-- Data segment follows --
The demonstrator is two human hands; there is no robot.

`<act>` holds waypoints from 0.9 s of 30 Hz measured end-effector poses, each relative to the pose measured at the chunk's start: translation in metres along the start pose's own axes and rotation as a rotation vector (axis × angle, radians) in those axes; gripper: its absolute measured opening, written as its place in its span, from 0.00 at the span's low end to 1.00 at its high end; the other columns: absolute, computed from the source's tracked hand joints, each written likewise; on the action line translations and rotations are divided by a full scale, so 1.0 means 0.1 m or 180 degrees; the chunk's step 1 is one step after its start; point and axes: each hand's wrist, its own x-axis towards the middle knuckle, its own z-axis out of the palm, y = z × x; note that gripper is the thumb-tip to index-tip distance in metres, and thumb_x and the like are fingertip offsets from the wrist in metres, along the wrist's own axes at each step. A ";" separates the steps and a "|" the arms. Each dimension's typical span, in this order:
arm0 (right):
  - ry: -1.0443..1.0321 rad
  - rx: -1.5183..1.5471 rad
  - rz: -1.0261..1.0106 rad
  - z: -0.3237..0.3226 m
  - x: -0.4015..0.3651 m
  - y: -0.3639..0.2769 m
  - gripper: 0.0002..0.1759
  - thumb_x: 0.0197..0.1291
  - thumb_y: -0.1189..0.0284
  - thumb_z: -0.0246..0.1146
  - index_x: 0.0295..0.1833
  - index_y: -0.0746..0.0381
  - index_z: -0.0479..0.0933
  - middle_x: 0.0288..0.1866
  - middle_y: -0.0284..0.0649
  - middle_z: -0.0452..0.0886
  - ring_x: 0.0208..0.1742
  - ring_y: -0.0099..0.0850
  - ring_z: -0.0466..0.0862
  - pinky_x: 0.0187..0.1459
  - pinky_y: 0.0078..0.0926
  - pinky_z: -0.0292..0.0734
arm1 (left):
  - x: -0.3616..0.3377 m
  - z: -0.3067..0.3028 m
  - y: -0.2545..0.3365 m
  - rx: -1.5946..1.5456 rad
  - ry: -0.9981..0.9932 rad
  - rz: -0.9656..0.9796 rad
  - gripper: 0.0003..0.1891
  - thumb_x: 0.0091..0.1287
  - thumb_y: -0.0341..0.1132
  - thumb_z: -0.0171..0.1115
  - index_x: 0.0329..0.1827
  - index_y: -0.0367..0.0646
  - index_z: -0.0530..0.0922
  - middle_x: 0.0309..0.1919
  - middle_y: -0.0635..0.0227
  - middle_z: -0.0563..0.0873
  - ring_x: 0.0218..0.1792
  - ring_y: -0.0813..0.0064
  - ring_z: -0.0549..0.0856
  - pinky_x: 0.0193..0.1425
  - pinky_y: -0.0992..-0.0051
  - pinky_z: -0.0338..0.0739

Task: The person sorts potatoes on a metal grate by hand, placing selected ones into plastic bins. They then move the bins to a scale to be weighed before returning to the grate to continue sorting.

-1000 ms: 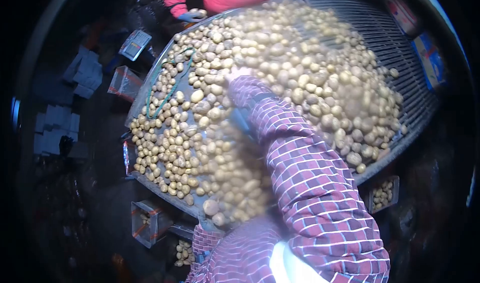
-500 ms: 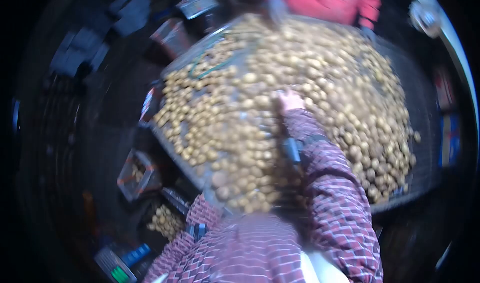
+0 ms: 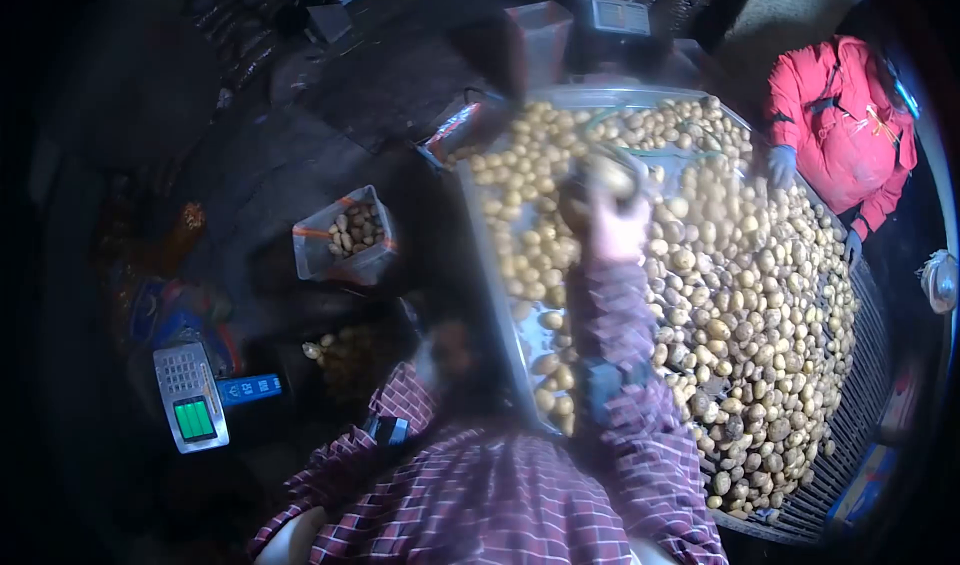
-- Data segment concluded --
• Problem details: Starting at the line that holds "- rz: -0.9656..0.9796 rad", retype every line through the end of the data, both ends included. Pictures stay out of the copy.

• Answer space:
  - rz: -0.9656..0.9796 rad
  - gripper: 0.0003..0.1891
  - thumb_x: 0.0091..0.1287
  - thumb_y: -0.0341..0.1132
  - thumb_z: -0.0171..0.1115
  - index_x: 0.0329..0.1827
  - index_y: -0.0367..0.0646
  - index_z: -0.0530..0.0922
  - middle_x: 0.0309..0.1919
  - middle_y: -0.0635..0.0227
  - middle_z: -0.0563..0.0873
  - ring_x: 0.0218..0.1792
  - ring_y: -0.0813..0.0064
  - ring_z: -0.0549..0.0856
  - pinky_x: 0.0193..0.1425
  - pinky_y: -0.0992..-0.0051
  - pinky_z: -0.0338..0.0739

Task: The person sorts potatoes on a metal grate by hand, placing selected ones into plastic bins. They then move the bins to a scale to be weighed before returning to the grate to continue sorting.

-1000 ms: 
-500 ms: 
+0 ms: 

The work on this exercise is complete.